Die Fußball-Weltmeisterschaft 2026 in den USA, Kanada und Mexiko hat in der Vorrunde mit insgesamt 4.644.549 Stadionbesuchern den bisherigen Zuschauerrekord der WM 1994 übertroffen.
Nach FIFA-Angaben besuchten die 72 Spiele in der Vorrunde in den Stadien insgesamt 4.644.549 Zuschauer. Damit knackte das Turnier schon vor Beginn der K.o.-Phase den Zuschauerrekord der WM 1994 in den USA mit rund 3,6 Millionen Zuschauern. Allerdings wurden in Katar ebenso wie bei allen Turnieren seit 1998 auch nur insgesamt jeweils 64 Spiele ausgetragen.
Rekord absolut, aber nicht im Schnitt
Beim Blick auf den Schnitt relativiert sich der Rekord allerdings: Mit einem bisherigen Zuschauerschnitt von 64.508 Zuschauern pro Spiel kommt diese Weltmeisterschaft bislang nicht an jene von 1994 heran. Die durchschnittliche Auslastung der größeren Stadien in den drei Ausrichterländern fällt damit niedriger aus als bei der US-Ausgabe vor 32 Jahren.
Sportlich verlief die erste Turnierphase torreich. Die in der ersten Turnierphase erzielten 215 Tore – also im Schnitt etwa drei pro Partie – markierten nach FIFA-Angaben einen Rekord. Bei der ganzen WM 2022 fielen 172 Treffer; schon vor der K.o.-Runde liegt die Ausgabe 2026 also klar über dem Wert der vorigen Endrunde in Katar.

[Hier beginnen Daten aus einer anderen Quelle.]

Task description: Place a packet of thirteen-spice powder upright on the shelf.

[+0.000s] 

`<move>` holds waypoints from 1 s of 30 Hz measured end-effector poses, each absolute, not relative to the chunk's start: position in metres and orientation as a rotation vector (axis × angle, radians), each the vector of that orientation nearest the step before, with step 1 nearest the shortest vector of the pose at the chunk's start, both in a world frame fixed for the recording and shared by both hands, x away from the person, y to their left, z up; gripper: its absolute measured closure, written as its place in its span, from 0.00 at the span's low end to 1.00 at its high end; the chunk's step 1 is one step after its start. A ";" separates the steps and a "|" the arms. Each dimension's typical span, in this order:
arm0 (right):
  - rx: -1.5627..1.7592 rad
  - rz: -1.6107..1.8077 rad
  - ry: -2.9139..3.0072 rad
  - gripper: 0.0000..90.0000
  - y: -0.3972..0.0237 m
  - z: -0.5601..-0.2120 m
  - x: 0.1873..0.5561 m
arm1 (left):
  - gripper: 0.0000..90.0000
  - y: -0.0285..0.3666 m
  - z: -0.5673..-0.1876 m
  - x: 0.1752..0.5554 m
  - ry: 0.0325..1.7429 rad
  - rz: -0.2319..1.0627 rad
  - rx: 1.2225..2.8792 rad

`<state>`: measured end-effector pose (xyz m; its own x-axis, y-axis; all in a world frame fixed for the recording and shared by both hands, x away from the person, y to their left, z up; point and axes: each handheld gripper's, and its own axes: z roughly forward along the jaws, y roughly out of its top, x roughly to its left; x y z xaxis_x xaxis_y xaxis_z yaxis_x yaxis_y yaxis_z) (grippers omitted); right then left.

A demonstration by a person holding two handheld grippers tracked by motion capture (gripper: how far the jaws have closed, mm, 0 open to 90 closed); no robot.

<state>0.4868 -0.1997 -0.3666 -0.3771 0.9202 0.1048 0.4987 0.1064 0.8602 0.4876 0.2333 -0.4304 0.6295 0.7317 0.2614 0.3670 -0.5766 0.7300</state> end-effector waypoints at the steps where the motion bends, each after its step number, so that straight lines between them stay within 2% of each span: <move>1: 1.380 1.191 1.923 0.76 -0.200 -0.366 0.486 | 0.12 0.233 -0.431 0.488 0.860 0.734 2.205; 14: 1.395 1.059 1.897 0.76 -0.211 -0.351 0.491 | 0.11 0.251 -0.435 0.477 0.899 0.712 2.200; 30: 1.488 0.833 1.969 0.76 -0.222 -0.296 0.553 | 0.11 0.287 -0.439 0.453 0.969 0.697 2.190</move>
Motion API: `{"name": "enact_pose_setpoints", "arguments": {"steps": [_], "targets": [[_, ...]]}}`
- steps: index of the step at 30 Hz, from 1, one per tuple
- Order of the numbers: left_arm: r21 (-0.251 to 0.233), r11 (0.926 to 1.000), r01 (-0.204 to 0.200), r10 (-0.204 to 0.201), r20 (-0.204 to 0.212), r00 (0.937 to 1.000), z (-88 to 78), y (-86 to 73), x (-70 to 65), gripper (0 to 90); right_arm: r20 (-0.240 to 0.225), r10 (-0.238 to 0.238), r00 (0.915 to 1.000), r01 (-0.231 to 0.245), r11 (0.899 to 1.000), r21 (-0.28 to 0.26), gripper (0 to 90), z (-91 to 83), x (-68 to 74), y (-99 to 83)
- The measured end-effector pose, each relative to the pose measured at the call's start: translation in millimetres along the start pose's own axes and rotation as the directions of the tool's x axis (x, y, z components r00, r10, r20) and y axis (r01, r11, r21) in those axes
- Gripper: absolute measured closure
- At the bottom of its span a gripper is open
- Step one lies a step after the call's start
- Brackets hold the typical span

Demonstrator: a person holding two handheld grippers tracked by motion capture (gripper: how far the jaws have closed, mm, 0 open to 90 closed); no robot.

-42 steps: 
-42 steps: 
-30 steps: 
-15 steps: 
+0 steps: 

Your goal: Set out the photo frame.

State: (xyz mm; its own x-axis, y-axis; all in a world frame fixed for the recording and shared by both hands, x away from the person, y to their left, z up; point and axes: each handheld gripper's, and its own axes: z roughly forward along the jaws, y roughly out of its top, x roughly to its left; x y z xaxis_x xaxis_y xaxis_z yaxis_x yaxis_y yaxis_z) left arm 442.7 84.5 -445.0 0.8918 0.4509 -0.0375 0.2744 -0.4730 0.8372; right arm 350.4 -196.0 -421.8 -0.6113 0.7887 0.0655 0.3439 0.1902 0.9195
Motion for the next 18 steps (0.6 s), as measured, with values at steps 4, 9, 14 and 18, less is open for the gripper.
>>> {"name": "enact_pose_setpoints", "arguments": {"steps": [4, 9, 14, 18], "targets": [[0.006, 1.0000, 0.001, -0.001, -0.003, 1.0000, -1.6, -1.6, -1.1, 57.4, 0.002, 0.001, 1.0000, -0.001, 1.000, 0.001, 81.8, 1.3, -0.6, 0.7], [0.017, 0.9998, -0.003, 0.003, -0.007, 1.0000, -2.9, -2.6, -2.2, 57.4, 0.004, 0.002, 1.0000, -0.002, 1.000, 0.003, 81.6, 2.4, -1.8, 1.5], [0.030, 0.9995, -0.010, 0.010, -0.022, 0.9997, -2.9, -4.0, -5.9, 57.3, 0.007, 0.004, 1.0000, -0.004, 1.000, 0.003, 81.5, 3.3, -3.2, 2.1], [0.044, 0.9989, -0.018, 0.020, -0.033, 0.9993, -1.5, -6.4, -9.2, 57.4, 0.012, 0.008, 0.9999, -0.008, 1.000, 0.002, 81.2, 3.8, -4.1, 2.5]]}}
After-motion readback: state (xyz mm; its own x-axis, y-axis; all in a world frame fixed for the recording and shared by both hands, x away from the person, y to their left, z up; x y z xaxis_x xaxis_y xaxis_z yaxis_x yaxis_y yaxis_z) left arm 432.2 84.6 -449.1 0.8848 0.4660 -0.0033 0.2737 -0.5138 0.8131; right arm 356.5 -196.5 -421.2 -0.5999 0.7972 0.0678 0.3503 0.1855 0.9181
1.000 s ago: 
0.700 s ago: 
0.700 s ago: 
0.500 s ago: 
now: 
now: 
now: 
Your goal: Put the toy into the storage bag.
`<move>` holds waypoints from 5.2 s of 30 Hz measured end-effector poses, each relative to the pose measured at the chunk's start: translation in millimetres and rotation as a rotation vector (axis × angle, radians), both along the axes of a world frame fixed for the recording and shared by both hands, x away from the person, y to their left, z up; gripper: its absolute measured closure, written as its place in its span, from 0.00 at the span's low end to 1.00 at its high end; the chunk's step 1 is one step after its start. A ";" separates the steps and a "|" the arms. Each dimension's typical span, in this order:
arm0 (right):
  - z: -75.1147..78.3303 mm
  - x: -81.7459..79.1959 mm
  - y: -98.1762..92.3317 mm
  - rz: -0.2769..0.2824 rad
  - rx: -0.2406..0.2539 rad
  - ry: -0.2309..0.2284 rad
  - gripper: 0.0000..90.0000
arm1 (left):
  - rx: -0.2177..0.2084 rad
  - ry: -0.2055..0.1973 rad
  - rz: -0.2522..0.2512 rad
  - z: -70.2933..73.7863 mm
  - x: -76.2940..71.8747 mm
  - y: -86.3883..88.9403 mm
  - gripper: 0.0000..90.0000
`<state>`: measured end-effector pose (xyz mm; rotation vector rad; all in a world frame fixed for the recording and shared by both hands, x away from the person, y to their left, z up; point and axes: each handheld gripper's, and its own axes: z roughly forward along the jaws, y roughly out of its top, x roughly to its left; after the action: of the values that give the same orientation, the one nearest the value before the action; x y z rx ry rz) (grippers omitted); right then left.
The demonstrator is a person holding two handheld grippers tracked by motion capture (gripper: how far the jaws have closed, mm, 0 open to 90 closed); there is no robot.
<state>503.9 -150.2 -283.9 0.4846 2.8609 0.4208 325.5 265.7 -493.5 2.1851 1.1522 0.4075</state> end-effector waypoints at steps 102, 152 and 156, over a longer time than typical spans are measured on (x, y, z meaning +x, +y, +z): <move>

215 Tore und der 1000. Spieler
Ein Novum war zudem die Zahl der eingesetzten Spieler: In der Vorrunde kamen 999 Spieler zum Einsatz. Kanadas Bayern-Star Alphonso Davies wurde dann im ersten Sechzehntelfinale gegen Südafrika (1:0) der 1000. Akteur, der bei dieser WM auflief. Das erste Achtelfinaltor fiel damit ausgerechnet in einer Partie, die allein schon statistisch in Erinnerung bleibt.
Auch abseits des Rasens lieferte die XXL-WM in den USA, Kanada und Mexiko ungewöhnliche Zahlen. FIFA registrierte in der Gruppenphase fast eine Million verkaufte Flaschen Wasser. Zudem wurden 300.000 Hotdogs gekauft – ein Wert, der die Dimension des Turniers mit 48 teilnehmenden Mannschaften und 72 Vorrundenspielen unterstreicht.
Catering-Bilanz: Wasser und Hotdogs
Der Andrang in den Arenen und an den Verpflegungsständen spiegelt das gewachsene Interesse an einer WM mit neuem Format. Die gestiegenen absoluten Zuschauerzahlen gehen vor allem auf die deutlich höhere Zahl von Spielen und Spielorten zurück. Pro Partie bleiben die Stadien aber weniger voll als bei manchen früheren Endrunden.
Ausblick auf die K.o.-Phase
Mit Blick auf die K.o.-Runde dürften die Rekorde weiter wachsen: Achtelfinale, Viertelfinale, Halbfinale und Finale stehen noch aus und ziehen erfahrungsgemäß mehr Zuschauer an als die Gruppenphase. Sollte das Interesse anhalten, könnte die WM 2026 am Ende auch die Gesamtbilanz der WM 1994 deutlich übertreffen.
Die Zahlen stammen aus einer dpa-Infocom-Meldung vom 29. Juni 2026 und beruhen auf Angaben der FIFA. Die Endrunde dauert noch an; eine endgültige Bilanz wird erst nach dem Finale möglich sein.